Ma rencontre suivante avec Kitano s’est donc faite sur Hana Bi, auréolé d’un prestigieux Lion d’Or à Venise en 1997. Mai le garçon de 16 ans que j’étais avait plus été impressionné par la mise en scène virevoltante de Volte/Face de John Woo, vu quelques jours plus tôt, que par le scénario alambiqué du film de Kitano. Je me souviens clairement m’être demandé ce qu’on pouvait bien trouver d’extraordinaire là-dedans.
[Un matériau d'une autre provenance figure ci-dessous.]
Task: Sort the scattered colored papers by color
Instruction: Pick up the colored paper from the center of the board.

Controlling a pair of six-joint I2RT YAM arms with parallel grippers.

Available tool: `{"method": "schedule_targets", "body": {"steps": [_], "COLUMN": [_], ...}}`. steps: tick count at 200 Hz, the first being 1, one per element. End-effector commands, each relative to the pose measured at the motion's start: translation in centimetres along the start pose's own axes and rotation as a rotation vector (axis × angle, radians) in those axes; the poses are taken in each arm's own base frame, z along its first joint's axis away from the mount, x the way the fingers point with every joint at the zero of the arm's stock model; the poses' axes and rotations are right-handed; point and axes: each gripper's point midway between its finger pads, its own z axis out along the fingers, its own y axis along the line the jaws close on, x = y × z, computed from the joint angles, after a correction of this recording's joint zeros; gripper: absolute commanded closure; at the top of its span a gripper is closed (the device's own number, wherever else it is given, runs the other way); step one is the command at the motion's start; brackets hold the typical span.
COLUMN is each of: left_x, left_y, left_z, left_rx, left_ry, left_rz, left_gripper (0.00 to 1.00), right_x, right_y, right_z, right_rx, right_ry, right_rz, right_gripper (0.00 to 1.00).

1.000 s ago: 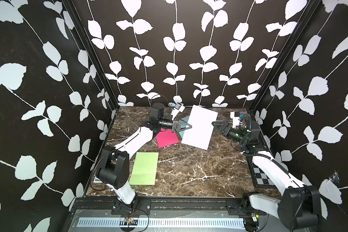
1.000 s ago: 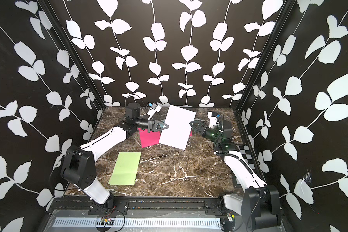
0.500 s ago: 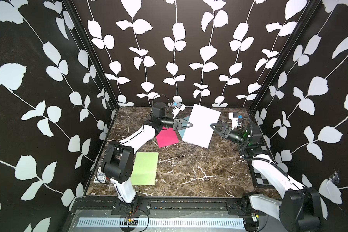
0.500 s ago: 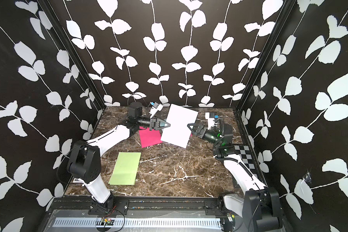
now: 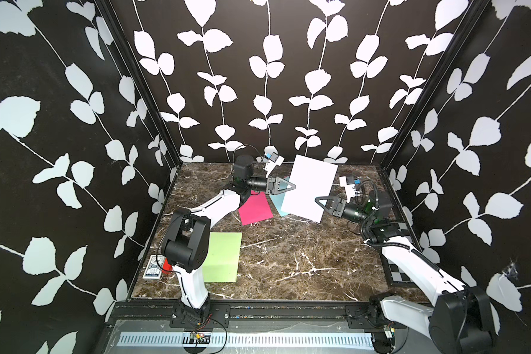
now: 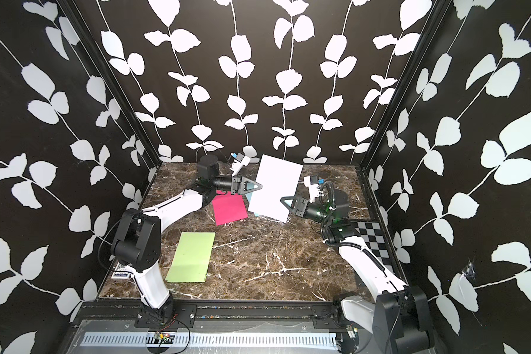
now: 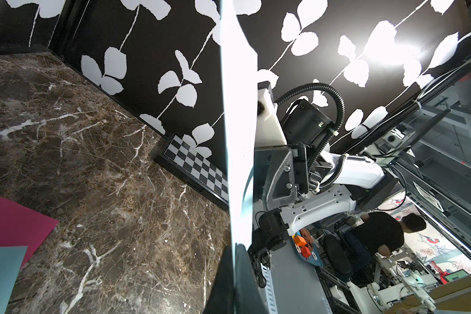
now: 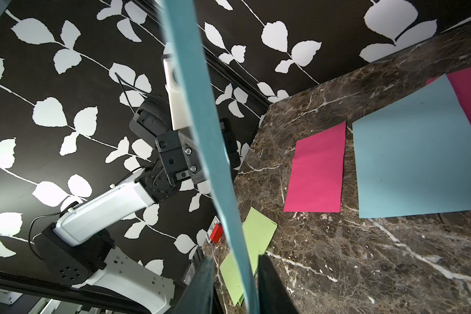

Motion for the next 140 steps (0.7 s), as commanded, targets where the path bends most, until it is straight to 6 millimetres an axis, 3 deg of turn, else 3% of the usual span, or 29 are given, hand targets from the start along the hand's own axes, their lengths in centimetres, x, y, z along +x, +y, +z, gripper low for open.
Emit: {"method": "schedule_targets", "body": {"steps": [1,28,44,71,105,140], "left_x": [-1.0,-0.5,-0.2,0.0,-0.9,-2.0], "left_y": [-1.9,-2.0,-2.1,-1.9,-0.9,2.7], "left_z": [-0.3,-0.4,-0.4,-0.5,-1.6,-5.0], "left_rx": [0.021,0.018,0.019,0.009,-0.049,-0.223], "left_ry": [-0.008,-0.008,-0.006,-0.005,-0.044,-0.125], "left_rz": [0.064,0.058,0.055,0.052,0.057,0.002], "left_gripper": [1.00,1.00,1.00,1.00,0.65,0.50], "right_x": [-0.3,-0.3,-0.4,-0.4,-0.5,-0.3], "right_y": [0.8,0.6,0.5,0.4,0.9,1.6], "right_z": [-0.1,0.1,0.3,0.6,0.8,0.9], "right_rx": [-0.019,-0.018,-0.014,-0.012,-0.013,0.005], "right_ry": [-0.020,-0.021,-0.019,-0.018,-0.009,-0.012], "right_rz": [-0.063,-0.061,-0.055,-0.050,-0.050,-0.035], "right_gripper": [0.80,0.88,1.00,1.00,1.00,1.00]}}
En fait j’ai attendu les dernières heures de la décennie pour retrouver des images indélébiles dans le cinéma de Kitano. Une première fois à la Fête du Cinéma de juin 1999. Un week-end à l’UGC Ciné Cité des Halles (déjà) pendant la Fête du Cinéma, une expédition folle que je n’oserais plus tenter aujourd’hui, mais qui me plaisait bien à 17 ans, et que nous avions tentée avec mon pote Ilyess. Et aux Halles, un jour de Fête du Cinéma, on ne choisit pas vraiment ce qu’on va voir. On dégote une place là où il y en a. Et nous avons eu droit à A scene at the sea, un Kitano datant de 1991 mais qui trouvait seulement le chemin des salles obscures françaises.
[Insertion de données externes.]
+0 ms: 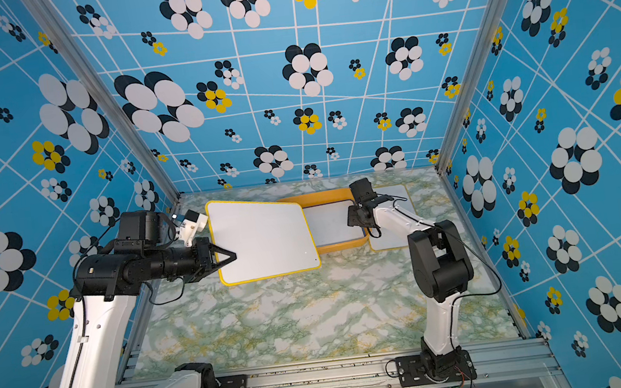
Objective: Put the whiteboard into the storage box
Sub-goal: Adjust the storage box at the center of the board.
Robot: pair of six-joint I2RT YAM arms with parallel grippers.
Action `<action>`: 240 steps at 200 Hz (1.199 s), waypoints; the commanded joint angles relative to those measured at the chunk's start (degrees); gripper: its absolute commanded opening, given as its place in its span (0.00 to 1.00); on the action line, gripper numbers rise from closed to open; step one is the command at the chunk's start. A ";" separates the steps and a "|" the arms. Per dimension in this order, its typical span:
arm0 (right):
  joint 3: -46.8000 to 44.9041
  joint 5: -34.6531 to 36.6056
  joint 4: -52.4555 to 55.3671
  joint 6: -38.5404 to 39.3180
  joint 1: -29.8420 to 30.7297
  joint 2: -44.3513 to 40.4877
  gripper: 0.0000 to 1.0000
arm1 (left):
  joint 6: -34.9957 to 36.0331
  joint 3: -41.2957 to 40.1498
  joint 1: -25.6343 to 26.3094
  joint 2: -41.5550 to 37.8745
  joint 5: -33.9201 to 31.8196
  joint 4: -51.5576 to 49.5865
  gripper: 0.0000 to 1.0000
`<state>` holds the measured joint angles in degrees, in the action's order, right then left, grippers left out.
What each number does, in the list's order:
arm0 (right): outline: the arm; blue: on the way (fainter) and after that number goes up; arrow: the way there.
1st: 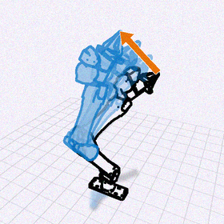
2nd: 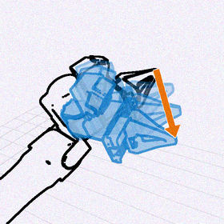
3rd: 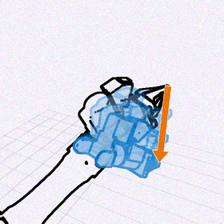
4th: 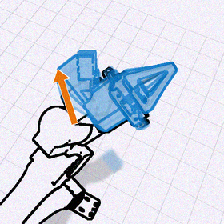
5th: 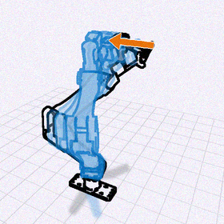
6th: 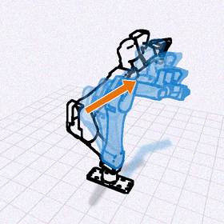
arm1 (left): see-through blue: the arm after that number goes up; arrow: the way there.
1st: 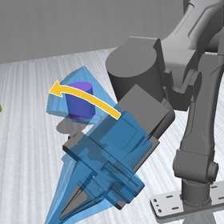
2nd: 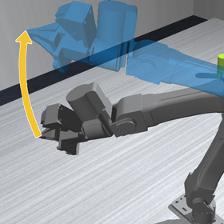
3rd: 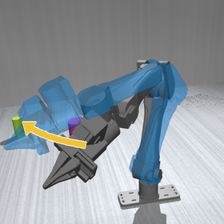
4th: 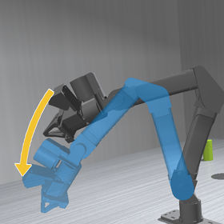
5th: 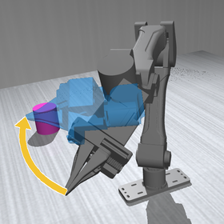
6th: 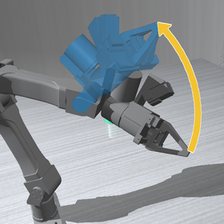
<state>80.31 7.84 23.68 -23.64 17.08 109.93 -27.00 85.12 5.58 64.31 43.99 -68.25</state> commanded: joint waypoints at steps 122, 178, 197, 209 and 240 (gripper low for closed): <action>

Un film quasi muet, sur une plage japonaise, entre deux vagues. Un moment de poésie suspendu, une surprise comme je m’en payais rarement à l’époque. Tout à coup, Kitano reprenait sens à mes yeux. Tout à coup, un second film sortait en 1999, réalisé par ses soins. A l’automne, quelques mois après sa présentation au Festival de Cannes, L’été de Kikujiro débarquait et il me sembla évident que je devais le voir. Tout à coup, je voyais enfin en Kitano un grand cinéaste. J’exagère un peu, car je crois me souvenir que la plus forte impression que m’ait faite Kikujiro fut quelques années plus tard, lors de sa diffusion à la télévision. Rétrospectivement je donnerais les yeux fermés la Palme au film de Kitano cette année-là (Rosetta ?).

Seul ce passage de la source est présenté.